The Fault in Our Stars by John Green
Diagnosed with Stage IV thyroid cancer at 12, Hazel was prepared to die until, at 14, a medical miracle shrunk the tumours in her lungs… for now.
Two years post-miracle, sixteen-year-old Hazel is post-everything else, too post-high school, post-friends and post-normalcy. And even though she could live for a long time (whatever that means), Hazel lives tethered to an oxygen tank, the tumours tenuously kept at bay with a constant chemical assault.
Enter Augustus Waters. A match made at cancer kid support group, Augustus is gorgeous, in remission, and shockingly to her, interested in Hazel. Being with Augustus is both an unexpected destination and a long-needed journey, pushing Hazel to re-examine how sickness and health, life and death, will define her and the legacy that everyone leaves behind.
A riveting, emotional journey! As I’m from Hazel’s hometown (and also John Green’s), it was wonderful to tour the city through the eyes of fictional characters. It was also exciting to piece together random snippets from John’s videos across several years: his trip to Amsterdam, his musings about fake ruins in a park, and his wife’s job as an art dealer.
Apart from my familiarity with the city and John’s videos, the long-awaited book left an impact. I’m neither a cancer survivor nor am I sixteen, but I am a girl and I truly felt like I was Hazel. I remember when I met John at a reading how worried he was that as a 30-something male he would not convincingly pull off a teenage female narrator. He accomplished this, without a doubt. The bond Hazel formed with Augustus felt exactly like teenage first love; her conflicting feelings with her best friend, wanting to see her and yet wanting to stay away and prevent any further emotional damage; her intense obsession with a book that spoke to her – down to the serial watching of America’s Next Time Model and her jokes with her parents, Hazel was real.
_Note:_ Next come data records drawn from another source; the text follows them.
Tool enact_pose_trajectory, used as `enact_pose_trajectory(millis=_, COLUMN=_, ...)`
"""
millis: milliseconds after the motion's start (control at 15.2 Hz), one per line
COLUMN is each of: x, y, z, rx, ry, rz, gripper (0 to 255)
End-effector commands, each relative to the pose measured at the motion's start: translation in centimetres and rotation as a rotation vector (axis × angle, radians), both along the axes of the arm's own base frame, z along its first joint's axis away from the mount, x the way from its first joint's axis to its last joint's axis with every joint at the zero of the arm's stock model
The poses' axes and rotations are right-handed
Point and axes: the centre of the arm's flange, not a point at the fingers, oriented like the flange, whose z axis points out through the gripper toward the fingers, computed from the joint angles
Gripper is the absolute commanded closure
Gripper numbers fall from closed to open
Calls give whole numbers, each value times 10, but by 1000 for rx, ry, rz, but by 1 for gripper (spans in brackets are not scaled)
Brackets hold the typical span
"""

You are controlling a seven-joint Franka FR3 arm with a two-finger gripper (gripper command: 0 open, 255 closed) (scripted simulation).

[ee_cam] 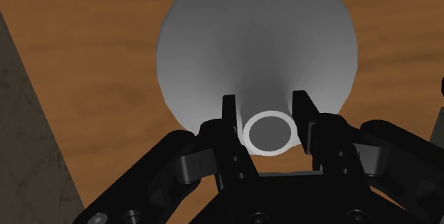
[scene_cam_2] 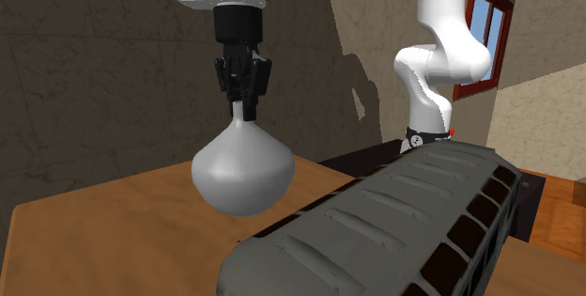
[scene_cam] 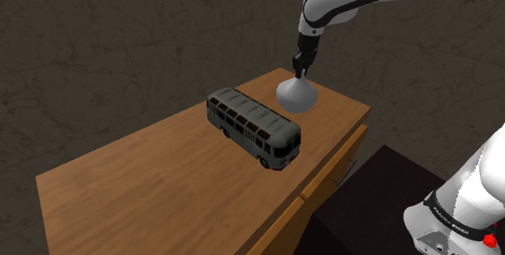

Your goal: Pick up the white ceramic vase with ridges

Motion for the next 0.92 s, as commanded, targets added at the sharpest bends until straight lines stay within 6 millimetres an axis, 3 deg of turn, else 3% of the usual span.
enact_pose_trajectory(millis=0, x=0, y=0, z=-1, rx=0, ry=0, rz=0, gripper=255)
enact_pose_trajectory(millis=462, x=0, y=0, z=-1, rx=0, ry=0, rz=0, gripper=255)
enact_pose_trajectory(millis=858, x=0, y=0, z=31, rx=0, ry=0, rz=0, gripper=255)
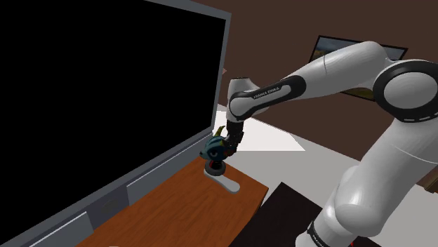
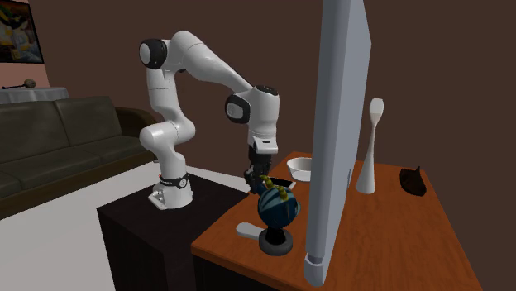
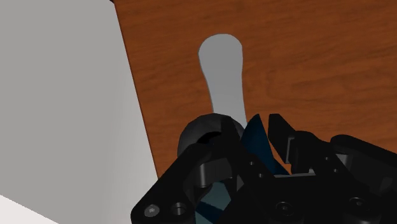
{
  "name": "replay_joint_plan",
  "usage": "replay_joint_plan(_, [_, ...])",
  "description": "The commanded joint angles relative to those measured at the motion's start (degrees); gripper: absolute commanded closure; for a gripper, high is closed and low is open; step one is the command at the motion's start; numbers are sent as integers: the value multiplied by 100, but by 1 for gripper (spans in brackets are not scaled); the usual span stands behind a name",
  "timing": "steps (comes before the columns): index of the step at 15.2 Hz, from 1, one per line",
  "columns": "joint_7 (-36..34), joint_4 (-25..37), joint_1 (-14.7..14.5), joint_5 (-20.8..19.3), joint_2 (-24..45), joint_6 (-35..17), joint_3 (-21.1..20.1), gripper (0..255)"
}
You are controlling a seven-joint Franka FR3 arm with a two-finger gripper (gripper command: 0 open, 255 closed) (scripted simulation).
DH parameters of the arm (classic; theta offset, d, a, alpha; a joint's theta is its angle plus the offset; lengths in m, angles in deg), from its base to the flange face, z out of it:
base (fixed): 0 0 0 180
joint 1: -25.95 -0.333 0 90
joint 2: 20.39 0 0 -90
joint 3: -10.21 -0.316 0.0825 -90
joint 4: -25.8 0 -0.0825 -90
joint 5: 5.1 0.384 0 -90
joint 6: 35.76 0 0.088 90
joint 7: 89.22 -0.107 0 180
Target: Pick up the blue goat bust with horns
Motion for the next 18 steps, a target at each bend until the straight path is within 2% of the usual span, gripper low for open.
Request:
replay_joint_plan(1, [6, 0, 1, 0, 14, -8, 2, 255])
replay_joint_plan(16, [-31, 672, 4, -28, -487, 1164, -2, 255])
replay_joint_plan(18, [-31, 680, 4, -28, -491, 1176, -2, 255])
This book also enlightened me to the awkwardness of human interaction when a healthy person encounters one with a disability or an illness. We, as humans, immediately resort to pity or embarrassment or an over-eagerness to help. In reality, or at least with John’s characters, they want to be treated without the pity and sad faces and deliberate avoidance of any topic revolving around their situation.
Looking for Alaska was a good book, but I can say without a doubt that The Fault in Our Stars (published January 10th!) is, by leaps a bounds, a greater story with characters that feel like close friends you’ve known forever, and with dialogue and situations that make you pause and think twice.